* **Problem details**: Within the records below is a range that opens at the line with "point(67, 114)" and closes at the line with "point(182, 29)". Return that range word for word, both ends included, and only that range.
Material for the task section start
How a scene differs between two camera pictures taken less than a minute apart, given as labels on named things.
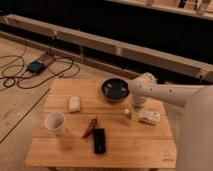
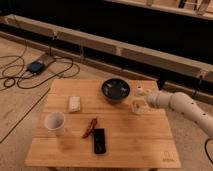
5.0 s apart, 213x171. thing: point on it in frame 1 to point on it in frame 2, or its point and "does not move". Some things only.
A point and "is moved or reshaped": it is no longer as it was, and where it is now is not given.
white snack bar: (147, 117) is moved or reshaped
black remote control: (99, 141) does not move
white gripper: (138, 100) to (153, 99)
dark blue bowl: (115, 89) does not move
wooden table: (81, 127) does not move
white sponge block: (74, 103) does not move
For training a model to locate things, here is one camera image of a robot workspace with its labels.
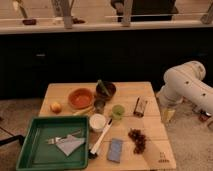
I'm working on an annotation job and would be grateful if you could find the dark grape bunch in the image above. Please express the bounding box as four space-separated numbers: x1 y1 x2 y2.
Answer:
128 129 146 154

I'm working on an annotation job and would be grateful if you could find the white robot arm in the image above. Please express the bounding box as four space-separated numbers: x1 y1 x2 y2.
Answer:
158 61 213 114

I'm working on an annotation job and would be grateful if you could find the small metal cup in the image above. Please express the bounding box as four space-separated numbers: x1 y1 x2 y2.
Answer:
94 100 105 114

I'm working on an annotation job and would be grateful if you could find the green plastic cup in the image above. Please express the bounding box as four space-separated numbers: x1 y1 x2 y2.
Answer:
111 105 125 120

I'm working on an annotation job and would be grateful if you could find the white cup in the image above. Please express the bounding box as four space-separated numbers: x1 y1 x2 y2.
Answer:
89 114 106 132

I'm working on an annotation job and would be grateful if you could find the green vegetable stick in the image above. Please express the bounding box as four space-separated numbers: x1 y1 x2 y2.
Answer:
97 79 110 96

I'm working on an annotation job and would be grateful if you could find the orange clay bowl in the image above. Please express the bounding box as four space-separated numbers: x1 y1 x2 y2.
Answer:
68 88 94 109

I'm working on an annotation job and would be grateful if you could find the dark snack packet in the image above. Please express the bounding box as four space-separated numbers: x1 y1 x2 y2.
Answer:
133 98 148 117

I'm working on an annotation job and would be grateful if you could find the wooden table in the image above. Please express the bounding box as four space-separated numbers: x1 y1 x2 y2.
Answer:
38 81 177 171

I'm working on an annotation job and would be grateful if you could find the yellow red apple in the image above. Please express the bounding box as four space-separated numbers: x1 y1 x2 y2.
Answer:
50 102 62 114

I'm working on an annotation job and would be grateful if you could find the blue sponge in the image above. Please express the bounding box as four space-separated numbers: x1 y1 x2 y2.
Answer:
107 138 123 163

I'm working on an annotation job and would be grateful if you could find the grey folded cloth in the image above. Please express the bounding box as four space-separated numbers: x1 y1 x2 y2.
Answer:
56 135 85 156

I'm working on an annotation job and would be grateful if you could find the metal fork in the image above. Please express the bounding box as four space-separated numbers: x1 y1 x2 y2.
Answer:
45 130 82 144

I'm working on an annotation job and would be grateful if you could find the green plastic tray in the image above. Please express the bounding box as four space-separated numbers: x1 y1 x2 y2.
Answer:
16 116 89 171

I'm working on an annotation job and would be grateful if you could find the white handled brush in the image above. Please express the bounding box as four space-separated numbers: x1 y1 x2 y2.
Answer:
88 120 112 159

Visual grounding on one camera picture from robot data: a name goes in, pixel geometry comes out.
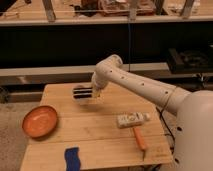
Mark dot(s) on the pale suction gripper tip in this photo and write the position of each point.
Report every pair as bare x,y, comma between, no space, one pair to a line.
96,92

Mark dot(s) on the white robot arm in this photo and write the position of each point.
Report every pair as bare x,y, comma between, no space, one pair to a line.
193,148

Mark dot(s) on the translucent plastic cup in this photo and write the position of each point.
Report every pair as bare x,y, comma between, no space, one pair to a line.
82,101

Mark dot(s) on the orange ceramic bowl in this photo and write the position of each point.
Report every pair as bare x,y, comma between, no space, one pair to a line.
40,121

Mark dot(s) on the wooden table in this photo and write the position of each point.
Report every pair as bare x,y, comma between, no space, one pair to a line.
93,129

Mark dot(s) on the orange handled screwdriver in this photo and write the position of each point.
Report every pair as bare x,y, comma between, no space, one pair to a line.
140,141

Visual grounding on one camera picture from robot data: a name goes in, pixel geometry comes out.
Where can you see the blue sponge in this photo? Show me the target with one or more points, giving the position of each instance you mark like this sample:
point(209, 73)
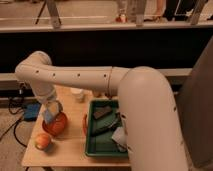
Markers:
point(48, 116)

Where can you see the black tool in tray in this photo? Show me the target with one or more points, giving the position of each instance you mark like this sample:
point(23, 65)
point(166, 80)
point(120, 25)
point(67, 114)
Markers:
point(109, 127)

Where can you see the orange round fruit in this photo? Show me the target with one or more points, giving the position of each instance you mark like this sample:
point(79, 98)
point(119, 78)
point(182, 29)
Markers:
point(42, 141)

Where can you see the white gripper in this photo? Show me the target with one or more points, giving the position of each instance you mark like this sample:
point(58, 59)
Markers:
point(54, 106)

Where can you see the dark brown block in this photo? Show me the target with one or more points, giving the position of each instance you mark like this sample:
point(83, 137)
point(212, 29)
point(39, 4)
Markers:
point(102, 112)

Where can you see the green plastic tray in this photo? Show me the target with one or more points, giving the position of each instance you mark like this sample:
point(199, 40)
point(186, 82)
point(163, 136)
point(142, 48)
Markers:
point(102, 145)

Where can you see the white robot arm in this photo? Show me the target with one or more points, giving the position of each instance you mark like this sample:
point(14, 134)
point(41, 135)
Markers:
point(146, 103)

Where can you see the grey chair back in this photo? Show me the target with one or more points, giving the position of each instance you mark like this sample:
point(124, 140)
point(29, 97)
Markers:
point(195, 106)

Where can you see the white plastic cup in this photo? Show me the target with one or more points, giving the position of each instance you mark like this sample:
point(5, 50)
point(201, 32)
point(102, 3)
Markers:
point(78, 94)

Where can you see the grey white cloth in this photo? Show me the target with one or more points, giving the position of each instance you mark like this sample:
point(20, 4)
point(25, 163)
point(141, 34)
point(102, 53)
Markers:
point(119, 138)

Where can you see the orange bowl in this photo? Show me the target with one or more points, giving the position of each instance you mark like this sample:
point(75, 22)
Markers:
point(57, 126)
Material for the task section end
* **Task solution**:
point(67, 114)
Markers:
point(109, 127)

Where can you see the orange round fruit in this photo? Show me the target with one or more points, giving the position of each instance you mark like this sample:
point(79, 98)
point(119, 78)
point(182, 29)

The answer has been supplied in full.